Longitudinal network-based factorization identifies the altered trajectory of motor symptoms in Parkinson's Disease

Parkinson's disease (PD) is the second most common neurodegenerative disease with progressive structural alterations throughout the brain, resulting in motor symptoms which seriously affects patients' daily life. The present study then aimed to explore the progressive changes in grey matter patterns in PD and identify the longitudinal neuroimaging biomarkers which could predict the progressive motor symptoms of PD. Nonnegative Matrix Factorization (NMF) was firstly used to decompose grey matter images into 7 latent factors from 199 healthy samples in OASIS-3, and then the latent factors were validated on an independent dataset (n=163) to verify the stability of the structural factors.
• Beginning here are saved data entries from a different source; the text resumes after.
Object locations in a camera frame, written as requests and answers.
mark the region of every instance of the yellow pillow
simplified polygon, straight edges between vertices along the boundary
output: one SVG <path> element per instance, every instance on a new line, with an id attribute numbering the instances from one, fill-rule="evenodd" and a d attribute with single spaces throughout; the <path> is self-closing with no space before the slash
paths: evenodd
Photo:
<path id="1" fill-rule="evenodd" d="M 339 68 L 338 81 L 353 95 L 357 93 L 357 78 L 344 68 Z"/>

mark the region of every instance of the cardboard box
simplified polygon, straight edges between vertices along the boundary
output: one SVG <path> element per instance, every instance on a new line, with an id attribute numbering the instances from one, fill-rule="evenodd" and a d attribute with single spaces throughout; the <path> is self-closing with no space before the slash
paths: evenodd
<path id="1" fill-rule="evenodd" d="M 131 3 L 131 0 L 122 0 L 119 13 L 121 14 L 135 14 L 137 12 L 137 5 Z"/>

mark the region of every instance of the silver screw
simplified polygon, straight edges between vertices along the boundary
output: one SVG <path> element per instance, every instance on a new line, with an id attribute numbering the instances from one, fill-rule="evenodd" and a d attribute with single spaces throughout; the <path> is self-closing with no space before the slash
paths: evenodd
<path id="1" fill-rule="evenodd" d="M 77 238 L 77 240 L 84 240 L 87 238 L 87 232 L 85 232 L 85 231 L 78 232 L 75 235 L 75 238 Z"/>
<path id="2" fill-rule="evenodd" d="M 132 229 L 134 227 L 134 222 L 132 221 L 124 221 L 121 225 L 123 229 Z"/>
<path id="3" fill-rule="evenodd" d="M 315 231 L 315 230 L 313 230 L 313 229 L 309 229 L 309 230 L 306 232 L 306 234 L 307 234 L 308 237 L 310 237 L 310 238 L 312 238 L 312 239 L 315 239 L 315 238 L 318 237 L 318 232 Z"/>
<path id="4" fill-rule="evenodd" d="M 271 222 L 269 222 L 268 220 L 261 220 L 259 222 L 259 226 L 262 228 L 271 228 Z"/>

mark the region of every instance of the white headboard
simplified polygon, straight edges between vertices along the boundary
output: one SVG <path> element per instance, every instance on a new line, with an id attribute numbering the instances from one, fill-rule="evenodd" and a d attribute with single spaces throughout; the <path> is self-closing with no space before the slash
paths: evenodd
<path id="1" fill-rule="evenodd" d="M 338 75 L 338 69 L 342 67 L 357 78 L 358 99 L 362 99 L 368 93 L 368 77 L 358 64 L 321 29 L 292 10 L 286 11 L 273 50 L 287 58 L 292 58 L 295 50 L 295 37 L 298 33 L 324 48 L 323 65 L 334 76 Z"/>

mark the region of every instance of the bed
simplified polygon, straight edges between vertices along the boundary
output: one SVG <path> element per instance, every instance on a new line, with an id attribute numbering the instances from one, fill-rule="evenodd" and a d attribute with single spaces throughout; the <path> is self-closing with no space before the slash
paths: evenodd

Eventually, 7 potential grey matter factors were identified involving: 1) orbitofrontal; 2) supplementary motor and precentral; 3) middle temporal and inferior occipital; 4) pericalcarine and superior occipital; 5) basal ganglia; 6) amygdala/parahippocampal and inferior temporal; 7) cerebellum. Parkinson's patients (n=78, including baseline, 1-year follow-up, and 2-year follow-up data) and healthy controls (n=48) from PPMI were used to find the correlation between factor weights and motor-symptom related MDS-UPDRS scores. The decreasing trend of the factor weights with the increasing of the disease duration was found in first 6 factors. The random forest prediction model demonstrated that Factor 5 & 7 played pivotal roles in longitudinally predicting MDS-UPDRS-Ⅱ scores, whereas Factor 3 & 4 accounted for most change in MDS-UPDRS-Ⅲ. Our research indicated that the NMF factors could capture the progressive alterations of structural architectures in PD and the factor weights were capable of predicting the clinical motor symptoms. This provides new perspectives for exploring the neural mechanisms underlying the disease and future clinical diagnostic and therapeutic approaches.